### SUPPLIED INFORMATION

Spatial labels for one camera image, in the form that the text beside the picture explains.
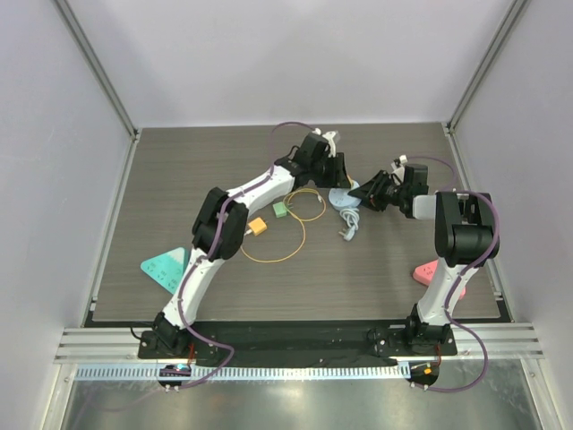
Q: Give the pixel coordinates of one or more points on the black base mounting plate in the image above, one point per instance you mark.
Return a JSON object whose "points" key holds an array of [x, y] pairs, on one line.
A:
{"points": [[291, 340]]}

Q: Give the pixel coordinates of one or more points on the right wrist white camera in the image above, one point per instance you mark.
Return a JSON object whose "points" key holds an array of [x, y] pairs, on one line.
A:
{"points": [[398, 166]]}

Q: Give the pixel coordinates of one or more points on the pink triangular power socket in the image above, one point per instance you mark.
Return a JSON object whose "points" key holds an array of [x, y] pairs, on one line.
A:
{"points": [[424, 273]]}

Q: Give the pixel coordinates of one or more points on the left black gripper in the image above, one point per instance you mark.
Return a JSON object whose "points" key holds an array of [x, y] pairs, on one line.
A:
{"points": [[337, 178]]}

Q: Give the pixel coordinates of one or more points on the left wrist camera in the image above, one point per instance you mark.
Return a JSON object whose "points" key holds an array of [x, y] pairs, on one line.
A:
{"points": [[332, 137]]}

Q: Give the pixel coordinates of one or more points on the yellow connector block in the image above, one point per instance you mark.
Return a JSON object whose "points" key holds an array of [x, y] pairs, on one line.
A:
{"points": [[256, 227]]}

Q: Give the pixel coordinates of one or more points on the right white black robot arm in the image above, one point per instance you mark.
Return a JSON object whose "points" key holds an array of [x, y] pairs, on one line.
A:
{"points": [[466, 235]]}

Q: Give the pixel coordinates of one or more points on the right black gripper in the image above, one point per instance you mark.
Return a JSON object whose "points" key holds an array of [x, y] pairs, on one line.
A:
{"points": [[385, 192]]}

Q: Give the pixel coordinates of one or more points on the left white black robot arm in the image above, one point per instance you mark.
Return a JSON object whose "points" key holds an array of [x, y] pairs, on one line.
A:
{"points": [[218, 231]]}

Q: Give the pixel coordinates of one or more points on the green cube plug adapter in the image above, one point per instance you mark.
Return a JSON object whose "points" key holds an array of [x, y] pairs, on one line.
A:
{"points": [[282, 209]]}

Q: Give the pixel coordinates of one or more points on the aluminium frame rail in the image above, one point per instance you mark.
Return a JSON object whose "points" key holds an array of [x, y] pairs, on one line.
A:
{"points": [[97, 345]]}

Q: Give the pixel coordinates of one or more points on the light blue cable holder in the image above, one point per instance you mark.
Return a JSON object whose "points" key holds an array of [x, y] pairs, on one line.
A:
{"points": [[347, 207]]}

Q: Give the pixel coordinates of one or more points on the teal triangular power socket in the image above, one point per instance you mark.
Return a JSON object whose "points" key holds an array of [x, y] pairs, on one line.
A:
{"points": [[167, 269]]}

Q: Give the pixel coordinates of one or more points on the slotted cable duct strip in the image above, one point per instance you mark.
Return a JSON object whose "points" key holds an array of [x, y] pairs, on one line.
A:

######

# [PROBLEM STATEMENT]
Please give back the data above word for word, with no pictures included.

# [SOLUTION TO THE EXERCISE]
Spatial labels for one camera image, in the form that the text beside the picture explains.
Q: Give the pixel coordinates of one or more points on the black base mounting plate in the image above, one point per instance you mark.
Return a JSON object whose "points" key holds an array of [x, y] pairs, on one line.
A:
{"points": [[291, 340]]}

Q: Give the pixel coordinates of one or more points on the right wrist white camera in the image above, one point per instance you mark.
Return a JSON object whose "points" key holds an array of [x, y] pairs, on one line.
A:
{"points": [[398, 166]]}

Q: Give the pixel coordinates of one or more points on the pink triangular power socket in the image above, one point per instance you mark.
Return a JSON object whose "points" key holds an array of [x, y] pairs, on one line.
A:
{"points": [[424, 273]]}

Q: Give the pixel coordinates of one or more points on the left black gripper in the image above, one point per instance you mark.
Return a JSON object whose "points" key holds an array of [x, y] pairs, on one line.
A:
{"points": [[337, 178]]}

Q: Give the pixel coordinates of one or more points on the left wrist camera in the image above, one point per instance you mark.
Return a JSON object whose "points" key holds an array of [x, y] pairs, on one line.
A:
{"points": [[332, 137]]}

Q: Give the pixel coordinates of one or more points on the yellow connector block in the image above, one point per instance you mark.
Return a JSON object whose "points" key holds an array of [x, y] pairs, on one line.
A:
{"points": [[256, 227]]}

Q: Give the pixel coordinates of one or more points on the right white black robot arm in the image above, one point per instance you mark.
Return a JSON object whose "points" key holds an array of [x, y] pairs, on one line.
A:
{"points": [[466, 235]]}

Q: Give the pixel coordinates of one or more points on the right black gripper in the image above, one point per instance you mark.
Return a JSON object whose "points" key holds an array of [x, y] pairs, on one line.
A:
{"points": [[385, 192]]}

Q: Give the pixel coordinates of one or more points on the left white black robot arm in the image above, one point per instance you mark.
Return a JSON object whose "points" key holds an array of [x, y] pairs, on one line.
A:
{"points": [[218, 231]]}

Q: Give the pixel coordinates of one or more points on the green cube plug adapter in the image above, one point per instance you mark.
Return a JSON object whose "points" key holds an array of [x, y] pairs, on one line.
A:
{"points": [[282, 209]]}

Q: Give the pixel coordinates of one or more points on the aluminium frame rail in the image above, one point per instance you mark.
Return a JSON object whose "points" key holds an array of [x, y] pairs, on one line.
A:
{"points": [[97, 345]]}

Q: Give the pixel coordinates of one or more points on the light blue cable holder in the image above, one point per instance you mark.
Return a JSON object whose "points" key holds an array of [x, y] pairs, on one line.
A:
{"points": [[347, 207]]}

Q: Give the pixel coordinates of one or more points on the teal triangular power socket in the image above, one point per instance you mark.
Return a JSON object whose "points" key holds an array of [x, y] pairs, on one line.
A:
{"points": [[167, 269]]}

Q: Give the pixel coordinates of one or more points on the slotted cable duct strip in the image above, one point per instance you mark.
Return a JSON object whose "points" key holds an array of [x, y] pairs, on one line.
A:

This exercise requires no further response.